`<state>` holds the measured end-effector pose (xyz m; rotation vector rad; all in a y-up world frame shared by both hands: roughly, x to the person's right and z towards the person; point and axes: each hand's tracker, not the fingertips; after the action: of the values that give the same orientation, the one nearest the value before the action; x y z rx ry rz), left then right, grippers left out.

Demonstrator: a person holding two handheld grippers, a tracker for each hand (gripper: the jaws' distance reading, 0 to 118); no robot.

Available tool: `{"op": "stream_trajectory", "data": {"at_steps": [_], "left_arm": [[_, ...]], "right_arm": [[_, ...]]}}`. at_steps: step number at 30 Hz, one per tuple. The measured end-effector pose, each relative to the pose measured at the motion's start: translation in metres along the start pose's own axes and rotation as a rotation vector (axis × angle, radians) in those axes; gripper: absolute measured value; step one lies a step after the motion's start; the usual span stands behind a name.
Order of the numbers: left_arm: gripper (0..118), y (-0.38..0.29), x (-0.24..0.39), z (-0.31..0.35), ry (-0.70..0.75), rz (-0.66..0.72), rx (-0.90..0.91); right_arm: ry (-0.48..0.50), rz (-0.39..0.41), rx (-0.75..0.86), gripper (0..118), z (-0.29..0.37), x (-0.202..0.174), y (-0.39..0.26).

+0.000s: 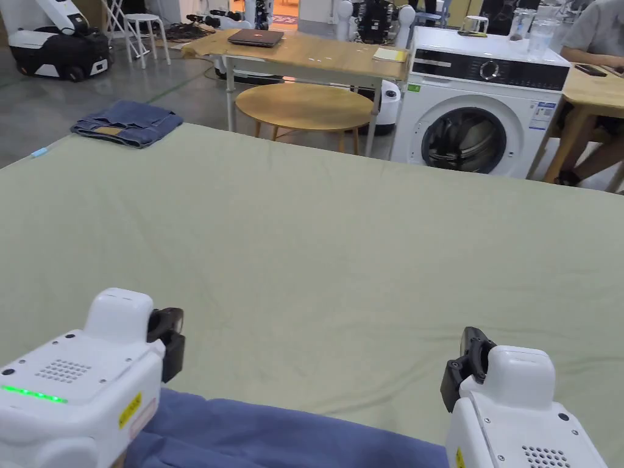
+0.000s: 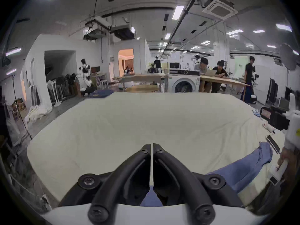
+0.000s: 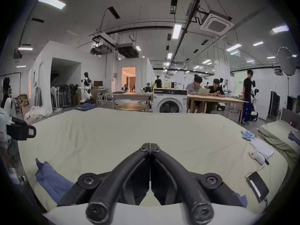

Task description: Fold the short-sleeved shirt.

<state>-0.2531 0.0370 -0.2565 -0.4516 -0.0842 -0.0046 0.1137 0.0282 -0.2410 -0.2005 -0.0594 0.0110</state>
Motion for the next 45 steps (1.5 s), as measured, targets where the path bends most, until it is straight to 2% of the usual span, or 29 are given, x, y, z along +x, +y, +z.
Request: {"op": "stream_trajectory", "data": {"at_steps": [4, 6, 11, 15, 16, 19, 23, 28, 29, 30, 31, 32, 33, 35, 40, 45], "left_arm": [[0, -0.012, -0.066, -0.004, -0.03, 0.094, -0.187], [0, -0.02, -0.093, -0.007, -0.091, 0.142, -0.278], [3, -0.044, -0.144, -0.03, -0.306, 0.423, -0.46], [75, -0.062, -0.152, -0.053, -0.475, 0.543, -0.56], [79, -0.067, -0.152, -0.06, -0.509, 0.571, -0.577], [79, -0.093, -0.181, -0.095, -0.601, 0.663, -0.662], [79, -0.107, -0.167, -0.104, -0.763, 0.721, -0.671], [77, -0.112, -0.149, -0.122, -0.82, 0.769, -0.661], [65, -0.111, -0.145, -0.123, -0.826, 0.769, -0.658], [40, -0.109, -0.141, -0.123, -0.824, 0.759, -0.655], [40, -0.108, -0.138, -0.123, -0.782, 0.709, -0.665], [30, -0.107, -0.135, -0.125, -0.74, 0.66, -0.69], [11, -0.108, -0.131, -0.127, -0.656, 0.595, -0.729], [8, -0.107, -0.115, -0.113, -0.695, 0.68, -0.685], [5, -0.087, -0.103, -0.093, -0.601, 0.567, -0.649], [5, -0.054, -0.096, -0.072, -0.598, 0.554, -0.604]], "right_arm": [[0.021, 0.018, -0.022, 0, -0.006, -0.002, -0.003], [0.031, 0.03, -0.036, 0, -0.008, -0.003, -0.006], [0.037, 0.04, -0.075, 0, -0.011, -0.002, -0.015], [0.036, 0.039, -0.109, 0, -0.012, 0.001, -0.023], [0.036, 0.037, -0.116, 0, -0.013, 0.004, -0.024], [0.03, 0.036, -0.128, 0, -0.012, 0.008, -0.026], [0.021, 0.038, -0.14, 0, -0.011, 0.014, -0.028], [0.014, 0.034, -0.151, 0, -0.012, 0.017, -0.029], [0.012, 0.031, -0.153, 0, -0.012, 0.018, -0.03], [0.013, 0.027, -0.157, 0, -0.013, 0.018, -0.03], [0.014, 0.022, -0.16, 0, -0.013, 0.018, -0.03], [0.015, 0.018, -0.162, 0, -0.013, 0.018, -0.03], [0.017, 0.014, -0.161, 0, -0.013, 0.018, -0.03], [0.018, 0.015, -0.16, 0, -0.013, 0.017, -0.028], [0.024, 0.026, -0.146, 0, -0.013, 0.018, -0.024], [0.022, 0.033, -0.137, 0, -0.013, 0.021, -0.02]]}}
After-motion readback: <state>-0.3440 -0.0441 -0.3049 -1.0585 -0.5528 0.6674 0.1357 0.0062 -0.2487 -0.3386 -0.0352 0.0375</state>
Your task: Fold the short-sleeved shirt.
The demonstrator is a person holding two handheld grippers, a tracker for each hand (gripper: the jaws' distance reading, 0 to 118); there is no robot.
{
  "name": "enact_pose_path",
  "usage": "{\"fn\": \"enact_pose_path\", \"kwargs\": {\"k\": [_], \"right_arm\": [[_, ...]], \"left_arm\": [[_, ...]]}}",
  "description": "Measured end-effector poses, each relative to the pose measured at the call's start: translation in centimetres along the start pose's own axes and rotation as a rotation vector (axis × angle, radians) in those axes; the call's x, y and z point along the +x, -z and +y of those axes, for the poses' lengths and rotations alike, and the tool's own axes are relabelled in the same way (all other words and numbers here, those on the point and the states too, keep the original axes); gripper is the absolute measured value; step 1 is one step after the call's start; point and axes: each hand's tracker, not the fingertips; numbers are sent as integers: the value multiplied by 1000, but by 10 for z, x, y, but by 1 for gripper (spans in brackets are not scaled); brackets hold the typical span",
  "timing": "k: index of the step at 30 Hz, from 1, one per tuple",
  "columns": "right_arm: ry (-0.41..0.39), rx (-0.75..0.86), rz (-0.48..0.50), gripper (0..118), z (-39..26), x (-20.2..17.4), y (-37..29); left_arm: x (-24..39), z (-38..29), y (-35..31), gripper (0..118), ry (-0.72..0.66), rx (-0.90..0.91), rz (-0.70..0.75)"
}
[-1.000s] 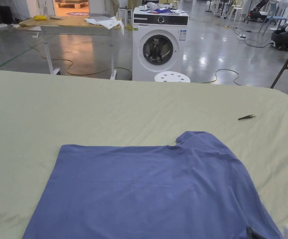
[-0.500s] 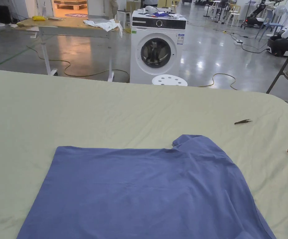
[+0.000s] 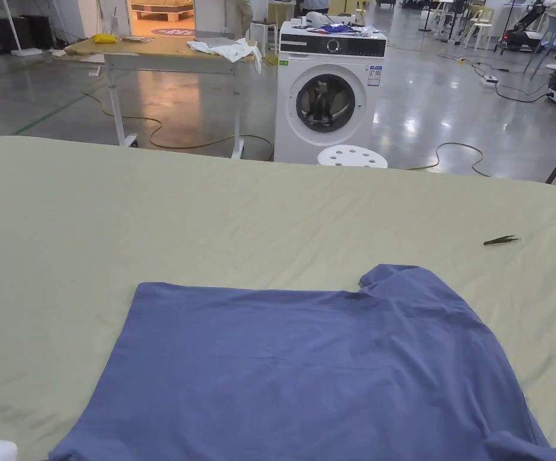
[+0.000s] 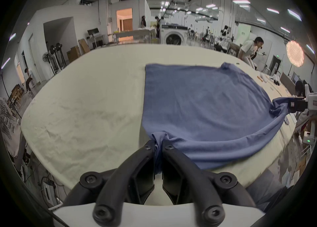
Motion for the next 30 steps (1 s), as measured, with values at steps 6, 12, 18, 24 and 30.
{"fn": "enact_pose_path", "kwargs": {"k": [6, 12, 18, 24, 30], "right_arm": [[-9, 32, -8, 8, 56, 7, 44], [-10, -7, -11, 8, 93, 12, 115], [-51, -96, -30, 9, 95, 5, 177], [-31, -135, -32, 22, 84, 2, 202], [12, 58, -39, 58, 87, -8, 161]], "left_arm": [[-3, 47, 23, 2, -24, 51, 16], [-8, 91, 80, 2, -65, 15, 15], [-10, 116, 140, 2, -52, -101, 31], [-14, 111, 176, 6, -68, -178, 21], [-14, 114, 156, 46, -70, -62, 8]]}}
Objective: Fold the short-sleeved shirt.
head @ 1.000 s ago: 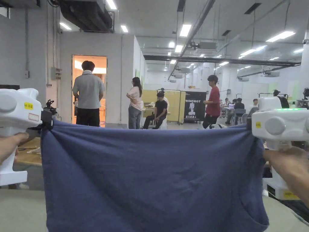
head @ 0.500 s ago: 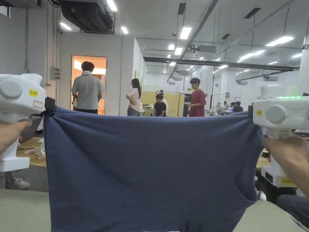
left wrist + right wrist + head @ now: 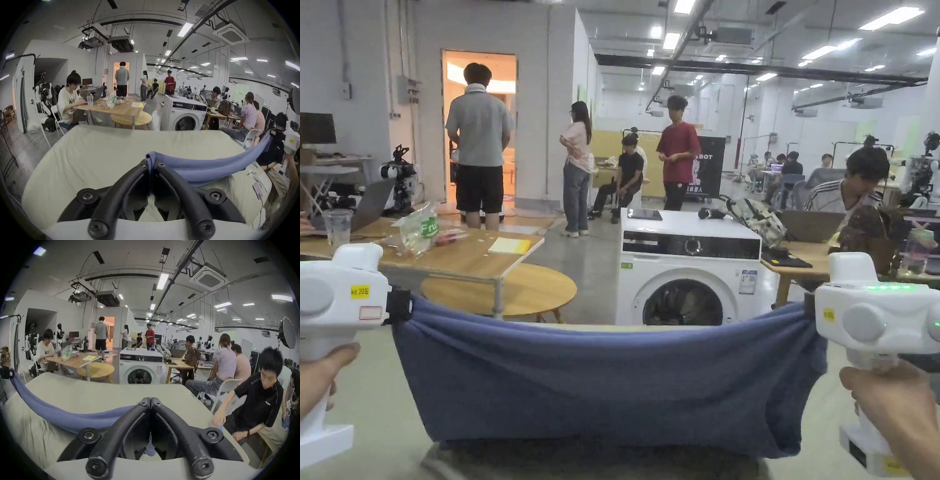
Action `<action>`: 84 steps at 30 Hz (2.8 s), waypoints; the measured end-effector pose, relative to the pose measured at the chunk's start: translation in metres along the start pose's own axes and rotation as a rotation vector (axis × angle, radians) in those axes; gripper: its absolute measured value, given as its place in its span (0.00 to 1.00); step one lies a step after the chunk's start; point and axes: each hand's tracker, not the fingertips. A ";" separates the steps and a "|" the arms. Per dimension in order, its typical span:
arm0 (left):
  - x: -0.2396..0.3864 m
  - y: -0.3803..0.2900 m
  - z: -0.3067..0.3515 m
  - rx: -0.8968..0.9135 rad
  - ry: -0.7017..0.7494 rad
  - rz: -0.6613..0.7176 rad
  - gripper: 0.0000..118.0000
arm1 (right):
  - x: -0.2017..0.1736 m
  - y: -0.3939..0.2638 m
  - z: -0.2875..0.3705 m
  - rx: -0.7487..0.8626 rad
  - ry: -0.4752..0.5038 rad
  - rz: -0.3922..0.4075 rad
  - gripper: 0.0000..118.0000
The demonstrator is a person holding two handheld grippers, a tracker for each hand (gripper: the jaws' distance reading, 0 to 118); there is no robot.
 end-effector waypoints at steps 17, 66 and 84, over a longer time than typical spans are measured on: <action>0.002 -0.222 0.090 -0.200 -0.024 0.052 0.00 | 0.013 -0.200 0.109 -0.309 0.030 0.098 0.00; 0.050 -0.244 0.100 -0.091 0.076 -0.007 0.00 | -0.085 -0.233 0.139 0.051 0.107 -0.046 0.00; 0.003 -0.306 0.042 -0.632 0.150 0.125 0.50 | -0.059 -0.264 0.120 -0.180 0.087 -0.003 0.00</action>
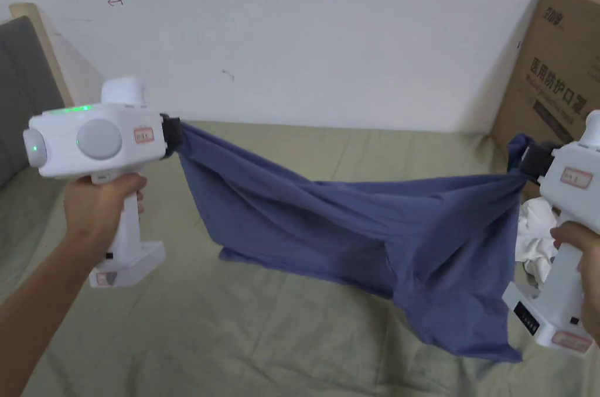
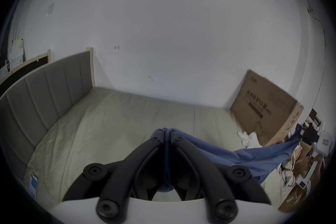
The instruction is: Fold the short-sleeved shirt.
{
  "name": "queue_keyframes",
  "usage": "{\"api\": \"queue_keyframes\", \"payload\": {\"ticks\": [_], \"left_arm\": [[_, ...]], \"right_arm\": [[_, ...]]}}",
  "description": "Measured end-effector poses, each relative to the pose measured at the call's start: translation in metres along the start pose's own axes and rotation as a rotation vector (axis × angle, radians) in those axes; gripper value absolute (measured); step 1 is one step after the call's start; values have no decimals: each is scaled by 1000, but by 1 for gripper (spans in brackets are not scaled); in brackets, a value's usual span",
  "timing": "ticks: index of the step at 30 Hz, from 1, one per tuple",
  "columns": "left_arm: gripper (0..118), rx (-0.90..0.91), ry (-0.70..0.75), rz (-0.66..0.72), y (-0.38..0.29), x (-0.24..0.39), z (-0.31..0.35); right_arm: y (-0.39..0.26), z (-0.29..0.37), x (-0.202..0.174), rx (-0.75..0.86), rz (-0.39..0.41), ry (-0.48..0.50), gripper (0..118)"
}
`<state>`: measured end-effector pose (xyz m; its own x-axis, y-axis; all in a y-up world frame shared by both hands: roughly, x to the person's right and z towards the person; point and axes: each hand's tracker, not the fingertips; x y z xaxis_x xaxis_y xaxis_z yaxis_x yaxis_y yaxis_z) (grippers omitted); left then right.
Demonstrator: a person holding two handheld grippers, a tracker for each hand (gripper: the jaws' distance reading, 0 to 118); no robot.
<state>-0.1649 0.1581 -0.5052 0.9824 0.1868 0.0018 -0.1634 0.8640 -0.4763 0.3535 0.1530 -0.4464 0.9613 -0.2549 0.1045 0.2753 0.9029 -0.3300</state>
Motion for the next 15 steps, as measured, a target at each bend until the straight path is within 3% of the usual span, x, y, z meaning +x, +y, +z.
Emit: {"api": "queue_keyframes", "payload": {"ticks": [6,15], "left_arm": [[9,-120,13,1,-95,-18,-1],[9,-256,30,89,-228,-57,55]], "right_arm": [[-78,2,15,-109,-58,-11,8],[-174,71,38,-207,-95,-40,8]]}}
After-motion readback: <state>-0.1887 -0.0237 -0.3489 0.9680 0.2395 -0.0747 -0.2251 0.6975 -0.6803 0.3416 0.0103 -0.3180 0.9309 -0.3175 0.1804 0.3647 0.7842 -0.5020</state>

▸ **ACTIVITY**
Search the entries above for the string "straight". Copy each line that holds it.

▸ **RESPONSE**
Motion for the next 45 steps (1.5 s), as measured, targets where the path bends most, until it is straight to 2% of the usual span, or 29 are given, x, y, z along +x, +y, +z.
Motion for the next 15 steps, as measured, a target at each bend until the straight path is within 3% of the usual span, x, y, z meaning +x, +y, +z.

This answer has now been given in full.